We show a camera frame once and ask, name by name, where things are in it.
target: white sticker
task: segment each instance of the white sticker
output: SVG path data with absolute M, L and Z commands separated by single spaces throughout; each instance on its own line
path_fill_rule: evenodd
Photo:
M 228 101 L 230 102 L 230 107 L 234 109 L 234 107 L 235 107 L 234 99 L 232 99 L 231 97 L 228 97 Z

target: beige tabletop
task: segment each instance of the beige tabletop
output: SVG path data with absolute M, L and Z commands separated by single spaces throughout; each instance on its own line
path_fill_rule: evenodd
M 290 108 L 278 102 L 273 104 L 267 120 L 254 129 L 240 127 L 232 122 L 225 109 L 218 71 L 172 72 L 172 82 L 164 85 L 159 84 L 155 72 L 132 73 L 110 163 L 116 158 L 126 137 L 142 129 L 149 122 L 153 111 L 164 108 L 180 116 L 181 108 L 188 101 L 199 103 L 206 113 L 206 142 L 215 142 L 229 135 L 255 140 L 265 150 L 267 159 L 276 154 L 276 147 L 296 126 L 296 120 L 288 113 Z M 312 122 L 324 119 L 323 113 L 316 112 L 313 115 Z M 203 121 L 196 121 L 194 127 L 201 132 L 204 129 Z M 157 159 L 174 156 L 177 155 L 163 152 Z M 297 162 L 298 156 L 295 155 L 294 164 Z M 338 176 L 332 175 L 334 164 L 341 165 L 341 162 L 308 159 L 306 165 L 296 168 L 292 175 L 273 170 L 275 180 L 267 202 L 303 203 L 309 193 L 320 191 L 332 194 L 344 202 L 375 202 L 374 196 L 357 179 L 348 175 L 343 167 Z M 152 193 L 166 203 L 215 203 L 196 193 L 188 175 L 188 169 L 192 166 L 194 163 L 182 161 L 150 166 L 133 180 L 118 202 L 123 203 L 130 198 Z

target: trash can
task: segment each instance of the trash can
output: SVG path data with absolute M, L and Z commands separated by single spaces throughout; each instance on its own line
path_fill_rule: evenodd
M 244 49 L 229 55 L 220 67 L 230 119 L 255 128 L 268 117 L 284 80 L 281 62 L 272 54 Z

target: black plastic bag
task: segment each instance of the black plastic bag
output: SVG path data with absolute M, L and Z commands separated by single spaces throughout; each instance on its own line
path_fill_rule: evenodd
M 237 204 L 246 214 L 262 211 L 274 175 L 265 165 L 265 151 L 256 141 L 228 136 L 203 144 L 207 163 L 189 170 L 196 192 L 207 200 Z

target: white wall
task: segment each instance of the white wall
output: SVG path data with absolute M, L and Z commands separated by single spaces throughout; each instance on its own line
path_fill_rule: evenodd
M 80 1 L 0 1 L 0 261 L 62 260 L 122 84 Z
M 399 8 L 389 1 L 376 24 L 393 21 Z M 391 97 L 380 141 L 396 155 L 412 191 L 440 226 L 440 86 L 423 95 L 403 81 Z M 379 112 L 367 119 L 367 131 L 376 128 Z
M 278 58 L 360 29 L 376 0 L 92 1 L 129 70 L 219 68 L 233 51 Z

> **YOUR OBJECTIVE**: Go through the data and count each line that has the word "beige", then give the total alone.

> **SOLVED EXERCISE**: 2